*** Supplied information ***

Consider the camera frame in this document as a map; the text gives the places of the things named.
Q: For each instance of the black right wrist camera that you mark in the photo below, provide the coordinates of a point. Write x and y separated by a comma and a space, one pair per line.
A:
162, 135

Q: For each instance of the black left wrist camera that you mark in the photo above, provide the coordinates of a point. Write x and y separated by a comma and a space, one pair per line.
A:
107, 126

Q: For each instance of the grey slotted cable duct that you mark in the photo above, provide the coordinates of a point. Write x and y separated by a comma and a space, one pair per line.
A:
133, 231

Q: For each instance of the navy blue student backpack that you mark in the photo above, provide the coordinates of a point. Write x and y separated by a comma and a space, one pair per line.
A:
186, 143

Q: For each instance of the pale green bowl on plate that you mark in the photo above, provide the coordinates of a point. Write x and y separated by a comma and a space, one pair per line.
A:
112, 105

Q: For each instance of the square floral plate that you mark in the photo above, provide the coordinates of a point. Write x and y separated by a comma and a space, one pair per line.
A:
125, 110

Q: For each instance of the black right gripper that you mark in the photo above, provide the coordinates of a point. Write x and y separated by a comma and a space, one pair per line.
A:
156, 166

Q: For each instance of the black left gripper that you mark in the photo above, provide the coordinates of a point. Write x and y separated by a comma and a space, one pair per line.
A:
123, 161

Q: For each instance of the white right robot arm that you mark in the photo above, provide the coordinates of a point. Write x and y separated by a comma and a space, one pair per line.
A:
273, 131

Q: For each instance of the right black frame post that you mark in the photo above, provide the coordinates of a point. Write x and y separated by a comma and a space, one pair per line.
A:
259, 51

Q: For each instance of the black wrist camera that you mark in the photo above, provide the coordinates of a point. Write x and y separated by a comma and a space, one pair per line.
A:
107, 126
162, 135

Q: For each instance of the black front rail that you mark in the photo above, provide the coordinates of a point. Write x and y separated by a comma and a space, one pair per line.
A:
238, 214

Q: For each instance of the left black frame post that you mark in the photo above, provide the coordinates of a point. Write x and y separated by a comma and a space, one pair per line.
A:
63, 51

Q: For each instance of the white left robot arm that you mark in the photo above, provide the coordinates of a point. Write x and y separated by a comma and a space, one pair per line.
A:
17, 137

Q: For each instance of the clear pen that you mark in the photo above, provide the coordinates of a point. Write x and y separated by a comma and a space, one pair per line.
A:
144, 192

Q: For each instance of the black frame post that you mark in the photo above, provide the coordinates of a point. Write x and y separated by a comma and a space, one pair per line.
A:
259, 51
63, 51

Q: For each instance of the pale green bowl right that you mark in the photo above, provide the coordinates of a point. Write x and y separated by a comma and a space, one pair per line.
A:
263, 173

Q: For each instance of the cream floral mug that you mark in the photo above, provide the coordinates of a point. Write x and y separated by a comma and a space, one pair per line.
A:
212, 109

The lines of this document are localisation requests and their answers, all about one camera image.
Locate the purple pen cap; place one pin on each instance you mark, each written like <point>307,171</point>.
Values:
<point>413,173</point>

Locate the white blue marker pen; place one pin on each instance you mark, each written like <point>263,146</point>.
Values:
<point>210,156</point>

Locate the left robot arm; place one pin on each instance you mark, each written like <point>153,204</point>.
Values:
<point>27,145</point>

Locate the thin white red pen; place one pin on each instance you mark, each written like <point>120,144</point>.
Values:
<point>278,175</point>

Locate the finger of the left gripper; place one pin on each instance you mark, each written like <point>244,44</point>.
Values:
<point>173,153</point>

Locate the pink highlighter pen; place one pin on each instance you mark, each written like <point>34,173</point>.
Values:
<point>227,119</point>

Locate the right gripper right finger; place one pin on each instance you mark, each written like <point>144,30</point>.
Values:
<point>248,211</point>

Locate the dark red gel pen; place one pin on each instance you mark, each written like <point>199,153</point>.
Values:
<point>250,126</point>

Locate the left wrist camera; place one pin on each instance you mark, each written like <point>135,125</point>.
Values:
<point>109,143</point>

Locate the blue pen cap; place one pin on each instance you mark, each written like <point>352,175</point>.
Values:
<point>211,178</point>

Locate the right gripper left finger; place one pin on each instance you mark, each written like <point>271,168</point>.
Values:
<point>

*** End of Supplied information ***

**What needs to be done:** Retype the data in full, exactly.

**Output of the task:**
Consider the camera frame in this document as a map; the text gives the places of the things named.
Q: For each instance of the black right wrist camera that you mark in the photo below, provide the coordinates of a point. Write x and y separated by a comma and a space, one pair per line.
A:
162, 135

Q: For each instance of the black left wrist camera that you mark in the photo above, provide the coordinates of a point. Write x and y separated by a comma and a space, one pair per line.
A:
107, 126

Q: For each instance of the grey slotted cable duct that you mark in the photo above, provide the coordinates of a point. Write x and y separated by a comma and a space, one pair per line.
A:
133, 231

Q: For each instance of the navy blue student backpack that you mark in the photo above, provide the coordinates of a point. Write x and y separated by a comma and a space, one pair per line.
A:
186, 143

Q: For each instance of the pale green bowl on plate that you mark in the photo above, provide the coordinates of a point. Write x and y separated by a comma and a space, one pair per line.
A:
112, 105

Q: For each instance of the square floral plate that you mark in the photo above, provide the coordinates of a point. Write x and y separated by a comma and a space, one pair per line.
A:
125, 110

Q: For each instance of the black right gripper that you mark in the photo above, provide the coordinates of a point. Write x and y separated by a comma and a space, one pair per line.
A:
156, 166

Q: For each instance of the black left gripper that you mark in the photo above, provide the coordinates of a point. Write x and y separated by a comma and a space, one pair per line.
A:
123, 161

Q: For each instance of the white right robot arm that you mark in the photo above, provide the coordinates of a point. Write x and y separated by a comma and a space, one pair per line.
A:
273, 131

Q: For each instance of the right black frame post that you mark in the photo above, provide the coordinates of a point. Write x and y separated by a comma and a space, one pair per line.
A:
259, 51

Q: For each instance of the black wrist camera that you mark in the photo above, provide the coordinates of a point. Write x and y separated by a comma and a space, one pair per line.
A:
107, 126
162, 135

Q: For each instance of the black front rail that you mark in the photo above, provide the coordinates of a point. Write x and y separated by a comma and a space, one pair per line.
A:
238, 214

Q: For each instance of the left black frame post that you mark in the photo above, provide the coordinates of a point. Write x and y separated by a comma and a space, one pair per line.
A:
63, 51

Q: For each instance of the white left robot arm that you mark in the photo above, provide the coordinates of a point. Write x and y separated by a comma and a space, one pair per line.
A:
17, 137

Q: For each instance of the clear pen that you mark in the photo above, provide the coordinates of a point. Write x and y separated by a comma and a space, one pair per line.
A:
144, 192

Q: For each instance of the black frame post that you mark in the photo above, provide the coordinates of a point. Write x and y separated by a comma and a space, one pair per line.
A:
259, 51
63, 51

Q: For each instance of the pale green bowl right that you mark in the photo above, provide the coordinates of a point. Write x and y separated by a comma and a space, one pair per line.
A:
263, 173

Q: For each instance of the cream floral mug that you mark in the photo above, provide the coordinates of a point. Write x and y separated by a comma and a space, one pair per line.
A:
212, 109

The lines of this document are localisation requests and their answers, all about one camera image.
Locate the purple pen cap; place one pin on each instance you mark, each written like <point>307,171</point>.
Values:
<point>413,173</point>

Locate the white blue marker pen; place one pin on each instance you mark, each written like <point>263,146</point>.
Values:
<point>210,156</point>

Locate the left robot arm; place one pin on each instance you mark, each written like <point>153,204</point>.
Values:
<point>27,145</point>

Locate the thin white red pen; place one pin on each instance you mark, each written like <point>120,144</point>.
Values:
<point>278,175</point>

Locate the finger of the left gripper; place one pin on each instance you mark, each written like <point>244,44</point>.
Values:
<point>173,153</point>

Locate the pink highlighter pen; place one pin on each instance you mark, each written like <point>34,173</point>.
Values:
<point>227,119</point>

Locate the right gripper right finger; place one pin on each instance you mark, each written like <point>144,30</point>.
Values:
<point>248,211</point>

Locate the dark red gel pen; place one pin on each instance you mark, each written like <point>199,153</point>.
Values:
<point>250,126</point>

Locate the left wrist camera; place one pin on each instance you mark, each written like <point>135,125</point>.
Values:
<point>109,143</point>

Locate the blue pen cap; place one pin on each instance you mark, each written like <point>352,175</point>.
Values:
<point>211,178</point>

Locate the right gripper left finger; place one pin on each instance you mark, each written like <point>271,168</point>.
Values:
<point>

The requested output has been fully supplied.